» **What is required**: Give back exactly the lines of the material below, starting with the line with "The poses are" and going on through the line with "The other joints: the".

» **Data below**:

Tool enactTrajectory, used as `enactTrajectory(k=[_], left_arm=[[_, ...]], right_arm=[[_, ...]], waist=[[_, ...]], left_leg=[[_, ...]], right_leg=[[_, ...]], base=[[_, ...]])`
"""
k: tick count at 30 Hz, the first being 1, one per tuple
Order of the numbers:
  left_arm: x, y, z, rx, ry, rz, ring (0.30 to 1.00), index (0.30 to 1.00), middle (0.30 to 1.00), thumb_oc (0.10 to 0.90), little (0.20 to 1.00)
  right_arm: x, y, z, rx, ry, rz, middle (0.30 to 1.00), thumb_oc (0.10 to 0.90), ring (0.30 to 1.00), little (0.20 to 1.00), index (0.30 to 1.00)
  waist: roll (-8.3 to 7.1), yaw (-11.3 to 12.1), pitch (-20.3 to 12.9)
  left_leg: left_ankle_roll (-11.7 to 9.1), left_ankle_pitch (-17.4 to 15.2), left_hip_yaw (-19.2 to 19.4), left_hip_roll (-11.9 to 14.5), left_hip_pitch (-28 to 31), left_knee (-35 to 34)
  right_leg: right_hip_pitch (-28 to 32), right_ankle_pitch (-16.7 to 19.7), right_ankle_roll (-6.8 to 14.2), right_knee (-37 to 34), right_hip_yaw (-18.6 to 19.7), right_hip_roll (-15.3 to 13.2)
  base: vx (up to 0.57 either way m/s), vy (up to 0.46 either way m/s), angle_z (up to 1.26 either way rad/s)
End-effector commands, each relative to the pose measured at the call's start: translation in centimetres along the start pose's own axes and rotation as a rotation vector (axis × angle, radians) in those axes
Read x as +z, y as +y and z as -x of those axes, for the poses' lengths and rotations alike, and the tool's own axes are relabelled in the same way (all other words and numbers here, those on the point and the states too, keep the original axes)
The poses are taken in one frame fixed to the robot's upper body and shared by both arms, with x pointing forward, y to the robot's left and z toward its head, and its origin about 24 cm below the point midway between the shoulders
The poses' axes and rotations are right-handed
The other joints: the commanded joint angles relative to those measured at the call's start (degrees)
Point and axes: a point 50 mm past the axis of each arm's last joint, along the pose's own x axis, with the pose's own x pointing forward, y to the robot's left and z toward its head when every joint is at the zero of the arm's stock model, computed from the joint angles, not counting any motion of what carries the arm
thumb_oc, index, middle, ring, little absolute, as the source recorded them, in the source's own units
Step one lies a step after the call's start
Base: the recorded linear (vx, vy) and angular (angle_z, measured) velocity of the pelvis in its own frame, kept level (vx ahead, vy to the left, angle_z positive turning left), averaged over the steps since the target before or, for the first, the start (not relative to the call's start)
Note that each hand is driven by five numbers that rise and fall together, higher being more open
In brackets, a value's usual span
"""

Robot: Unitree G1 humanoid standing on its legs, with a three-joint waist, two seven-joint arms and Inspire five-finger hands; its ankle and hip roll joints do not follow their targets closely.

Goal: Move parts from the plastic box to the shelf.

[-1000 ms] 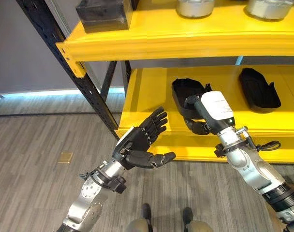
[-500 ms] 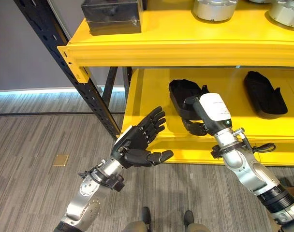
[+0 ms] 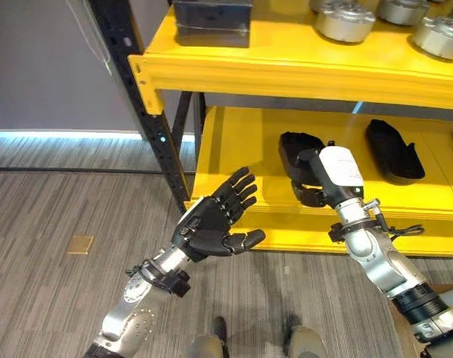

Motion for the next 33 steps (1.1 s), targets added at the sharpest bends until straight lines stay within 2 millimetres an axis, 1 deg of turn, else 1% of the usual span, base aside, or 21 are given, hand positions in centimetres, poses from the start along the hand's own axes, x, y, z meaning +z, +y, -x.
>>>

» **Exercise answer**:
The poses are taken in one frame fixed to the robot's upper body and shared by both arms, with x pointing forward, y to the robot's left and z toward its head, and its origin about 24 cm below the point midway between the shoulders
The poses' axes and rotations are right-handed
The other joints: the commanded joint angles relative to those measured at the call's start (degrees)

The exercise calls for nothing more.